Il est intéressant de remarquer qu’une approche phénoménologique de la morale (l’étude objective des modalités de l’expérience telles qu’elles se manifestent à un agent à la première personne) confirme l’analyse de la nature de l’expérience morale qui est donnée par la psychologie évolutionnaire. Maurice Mandelbaum, pionnier de la phénoménologie morale, a identifié dans « la conscience d’une exigence objective » (awareness of an objective demand) (1955, p. 56) le socle de l’expérience morale.

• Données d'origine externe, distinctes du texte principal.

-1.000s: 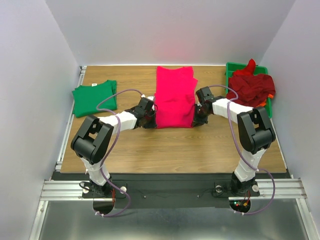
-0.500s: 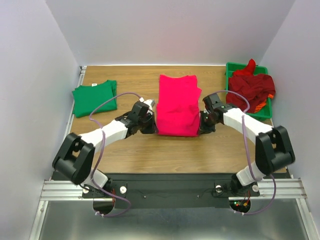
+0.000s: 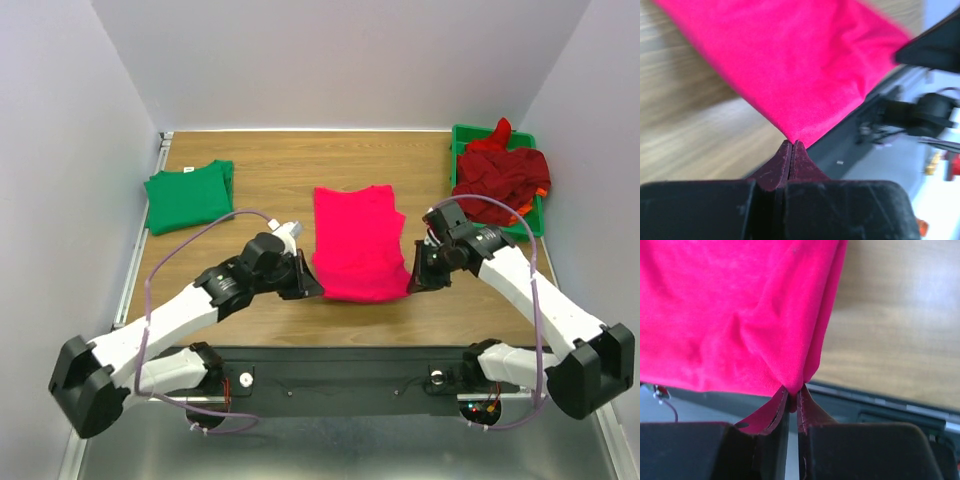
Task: Fold and stack the t-shirts
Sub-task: Fold the tshirt
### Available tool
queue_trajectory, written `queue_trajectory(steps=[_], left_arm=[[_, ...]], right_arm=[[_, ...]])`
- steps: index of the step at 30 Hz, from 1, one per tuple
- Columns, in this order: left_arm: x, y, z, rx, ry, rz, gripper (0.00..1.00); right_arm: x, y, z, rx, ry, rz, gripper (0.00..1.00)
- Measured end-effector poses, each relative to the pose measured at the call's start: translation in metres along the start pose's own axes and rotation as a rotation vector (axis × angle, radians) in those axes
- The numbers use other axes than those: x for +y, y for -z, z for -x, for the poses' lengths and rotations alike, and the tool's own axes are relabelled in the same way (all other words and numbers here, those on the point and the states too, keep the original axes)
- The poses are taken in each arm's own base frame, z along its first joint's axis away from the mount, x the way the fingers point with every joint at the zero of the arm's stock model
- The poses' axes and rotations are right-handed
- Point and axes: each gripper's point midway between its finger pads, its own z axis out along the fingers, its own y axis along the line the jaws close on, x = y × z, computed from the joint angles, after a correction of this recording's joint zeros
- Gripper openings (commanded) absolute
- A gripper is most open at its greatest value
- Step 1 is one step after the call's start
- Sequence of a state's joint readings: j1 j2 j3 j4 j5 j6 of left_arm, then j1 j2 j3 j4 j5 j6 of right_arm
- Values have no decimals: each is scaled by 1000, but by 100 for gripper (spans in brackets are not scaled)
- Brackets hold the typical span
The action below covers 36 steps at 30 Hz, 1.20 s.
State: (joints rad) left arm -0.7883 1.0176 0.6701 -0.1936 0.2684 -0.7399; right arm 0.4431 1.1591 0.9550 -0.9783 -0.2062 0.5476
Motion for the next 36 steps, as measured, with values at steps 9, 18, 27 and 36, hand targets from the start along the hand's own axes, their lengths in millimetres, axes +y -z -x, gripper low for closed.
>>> queue_trajectory(steps=[9,18,27,36], left_arm=[[-36,42,-19,3,89,-95,0],[-56,53,-4,-34,118,-76,0],[-32,33,17,-55,119,64,0],[-9,26,52,-104,122,115,0]], right_arm=[[12,49,-13,7,-33,21,0],[40,82,19,-89,-47,71,0],[36,54,56,-132,-69,-34,0],[48,51,109,-246,-47,-82,0]])
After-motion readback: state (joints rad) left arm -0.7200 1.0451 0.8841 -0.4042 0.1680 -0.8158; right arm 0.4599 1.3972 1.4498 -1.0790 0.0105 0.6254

Tout en étant fondée sur une tendance innée, cette « conscience d’une exigence objective » est perçue comme venant de l’extérieur et comme étant fondamentalement différente de pressions internes comme les intérêts, les désirs et les pulsions, dont l’agent a conscience qu’ils émanent de la sphère purement subjective20.

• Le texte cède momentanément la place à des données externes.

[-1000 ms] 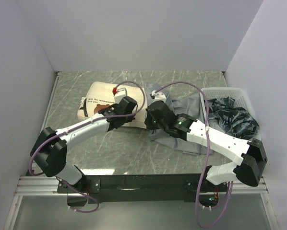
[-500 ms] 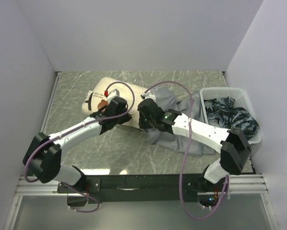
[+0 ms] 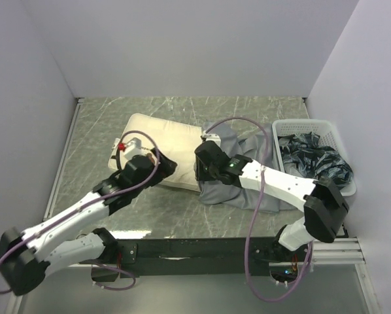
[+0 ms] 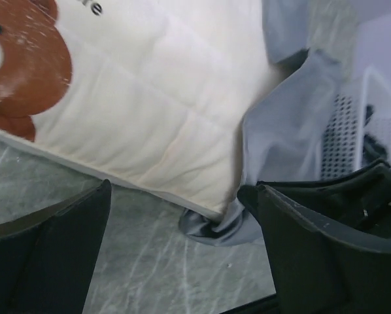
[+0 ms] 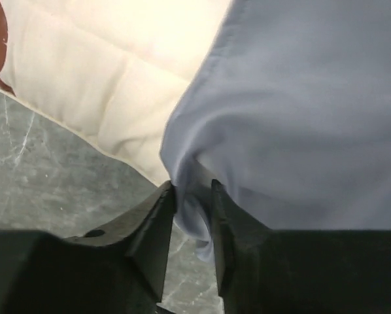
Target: Put the pillow into the pillowcase
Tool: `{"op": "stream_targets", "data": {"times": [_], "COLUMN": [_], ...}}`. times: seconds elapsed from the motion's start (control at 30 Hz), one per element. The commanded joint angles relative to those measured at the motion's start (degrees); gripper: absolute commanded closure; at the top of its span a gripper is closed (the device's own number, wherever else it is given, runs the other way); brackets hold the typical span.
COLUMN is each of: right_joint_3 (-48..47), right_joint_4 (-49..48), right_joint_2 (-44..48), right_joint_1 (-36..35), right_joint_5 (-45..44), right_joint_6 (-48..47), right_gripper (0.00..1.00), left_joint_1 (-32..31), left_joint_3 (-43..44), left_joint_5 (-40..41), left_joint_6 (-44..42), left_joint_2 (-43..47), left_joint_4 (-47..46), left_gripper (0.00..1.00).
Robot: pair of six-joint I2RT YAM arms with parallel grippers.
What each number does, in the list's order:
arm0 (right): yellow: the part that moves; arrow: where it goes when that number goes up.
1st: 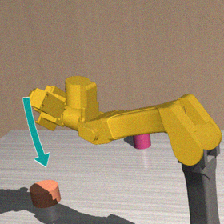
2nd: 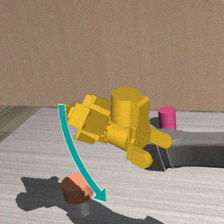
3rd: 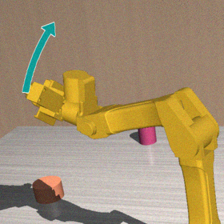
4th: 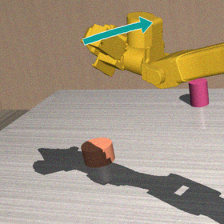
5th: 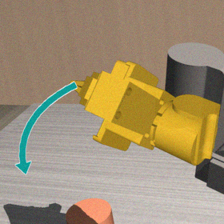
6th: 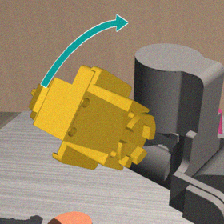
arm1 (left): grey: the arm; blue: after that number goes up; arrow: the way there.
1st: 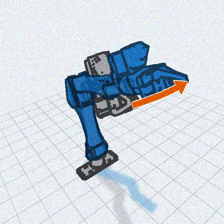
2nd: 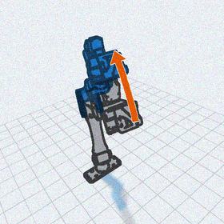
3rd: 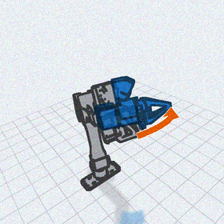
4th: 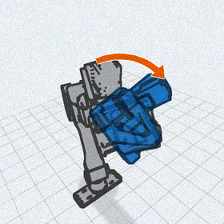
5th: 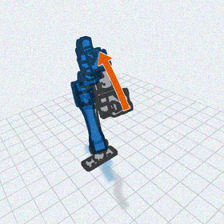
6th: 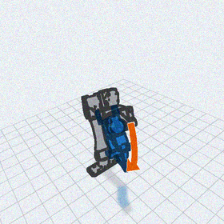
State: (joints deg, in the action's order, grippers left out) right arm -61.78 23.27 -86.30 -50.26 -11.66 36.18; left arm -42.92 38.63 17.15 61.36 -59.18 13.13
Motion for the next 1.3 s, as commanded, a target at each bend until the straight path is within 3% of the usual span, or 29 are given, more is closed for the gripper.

Le sentiment inné d’obligation, qui constitue l’origine de notre capacité à exprimer des jugements moraux, est relativement indépendant de l’existence de tendances précises à adopter certains types de comportements, et du contenu de normes morales naïves. L’expérience d’une tension normative, d’un « oumph » moral, comme l’écrit Richard Joyce – l’onomatopée21 est significative du caractère primitif et primordial de l’expérience morale –, est encore plus fondamentale que la sympathie, l’altruisme, la crainte des autres, qui seraient à l’origine de l’émergence des normes chez les primates et les humains22. En étudiant l’évolution de la morale, on a souvent fait valoir que le socle de toute morale naturelle serait constitué par une forme primitive d’altruisme, lui-même fondé sur une capacité à éprouver à la fois de l’empathie, c’est-à-dire à se mettre à la place d’un autre et imaginer ce qu’il pourrait éprouver, et de la sympathie, c’est-à-dire à partager les mêmes émotions23. D’autres24 soutiennent que la morale repose davantage sur un sentiment de justice qui rend possible un contrat social censé contrôler des tendances égoïstes et agressives présentes chez les êtres humains, qui seraient tout aussi naturelles que leurs tendances altruistes.

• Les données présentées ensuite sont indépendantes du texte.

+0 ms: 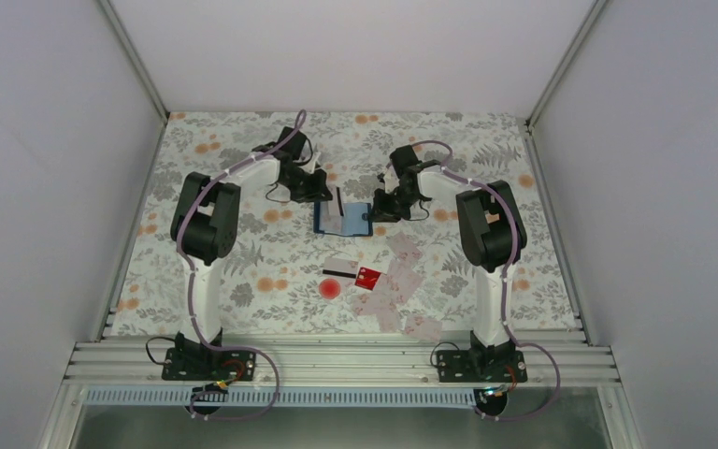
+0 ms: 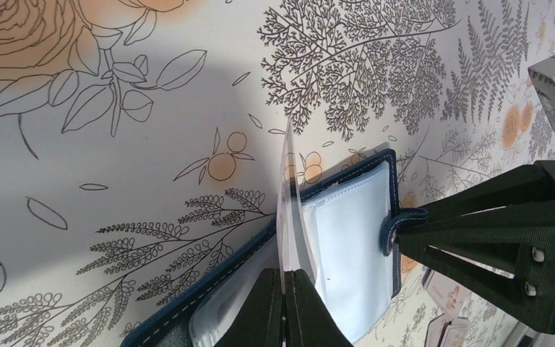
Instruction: Put the credit cards into the card holder
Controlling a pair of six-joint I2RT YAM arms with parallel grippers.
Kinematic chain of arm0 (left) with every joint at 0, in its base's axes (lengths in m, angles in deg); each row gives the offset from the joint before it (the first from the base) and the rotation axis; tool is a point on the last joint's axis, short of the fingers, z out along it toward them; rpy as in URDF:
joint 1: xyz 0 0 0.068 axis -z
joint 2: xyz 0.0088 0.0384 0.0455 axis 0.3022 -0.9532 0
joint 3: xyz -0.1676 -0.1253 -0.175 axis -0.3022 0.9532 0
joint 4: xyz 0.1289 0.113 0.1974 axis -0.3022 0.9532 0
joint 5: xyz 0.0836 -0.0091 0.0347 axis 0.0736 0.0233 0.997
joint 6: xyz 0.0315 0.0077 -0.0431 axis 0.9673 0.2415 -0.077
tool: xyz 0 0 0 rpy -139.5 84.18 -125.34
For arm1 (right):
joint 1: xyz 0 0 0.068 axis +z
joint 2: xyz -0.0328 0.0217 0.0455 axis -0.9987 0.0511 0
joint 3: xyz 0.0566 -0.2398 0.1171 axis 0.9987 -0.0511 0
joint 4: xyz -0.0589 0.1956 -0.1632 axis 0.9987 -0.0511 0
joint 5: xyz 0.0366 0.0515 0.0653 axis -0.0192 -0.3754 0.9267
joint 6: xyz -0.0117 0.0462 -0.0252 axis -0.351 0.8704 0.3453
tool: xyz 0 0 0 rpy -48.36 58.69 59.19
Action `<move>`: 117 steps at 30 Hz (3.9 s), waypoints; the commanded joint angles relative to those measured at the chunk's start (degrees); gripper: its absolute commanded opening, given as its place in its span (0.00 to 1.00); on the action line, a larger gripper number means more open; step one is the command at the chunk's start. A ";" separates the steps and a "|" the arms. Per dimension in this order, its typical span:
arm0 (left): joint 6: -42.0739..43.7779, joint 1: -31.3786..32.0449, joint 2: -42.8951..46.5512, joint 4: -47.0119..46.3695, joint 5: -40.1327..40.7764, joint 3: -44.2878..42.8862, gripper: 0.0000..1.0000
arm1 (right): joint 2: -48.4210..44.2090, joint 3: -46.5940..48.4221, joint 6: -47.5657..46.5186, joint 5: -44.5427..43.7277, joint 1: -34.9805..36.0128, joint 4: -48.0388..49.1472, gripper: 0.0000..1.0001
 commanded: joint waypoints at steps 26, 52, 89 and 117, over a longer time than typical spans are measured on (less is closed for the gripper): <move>2.79 1.24 1.70 -4.18 -6.02 5.31 0.03 | 2.12 -1.71 -0.12 -0.06 0.64 -1.69 0.14; 6.64 1.39 -1.36 5.62 -8.91 4.16 0.02 | 1.85 -2.94 1.48 0.02 1.25 -0.32 0.14; 0.18 1.28 -1.14 14.14 -1.57 -0.74 0.02 | 3.78 -3.55 2.47 -4.68 2.13 -1.70 0.11; -5.51 1.39 -0.67 17.47 1.39 -1.86 0.02 | 6.91 -4.19 3.50 -5.92 3.18 -0.70 0.10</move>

Mais avant d’être une tendance instinctive à se comporter d’une certaine façon, le sens moral, dans sa forme plus primitive, est ce qui fait que différentes normes morales peuvent avoir une prise sur les individus et les motiver à agir, et ce précisément grâce à la capacité de ressentir la force d’un impératif moral. C’est ainsi que des normes positives de comportement peuvent être facilement intériorisées par les acteurs et qu’elles peuvent servir de guide de l’action, ainsi que de standards pour évaluer le comportement d’autrui. Si les êtres humains peuvent apprendre à respecter les normes de bienfaisance, de non-malfaisance, de justice – et d’autres encore – par la socialisation et l’éducation, c’est bien parce qu’ils peuvent utiliser les leviers qui renvoient à un sens inné, immédiat et fondamental de la différence entre ce qui est, et ce qu’il serait bien qui soit, et qu’ils peuvent utiliser des capacités cognitives et émotionnelles particulières en vue de faciliter l’apprentissage des normes morales25. Loin d’être une pure « invention » de la raison, faisant éventuellement suite à un contrat rationnel26, la production de normes éthiques repose sur des attitudes naturelles universelles et donc sur une expérience commune aussi fondamentale que générique27.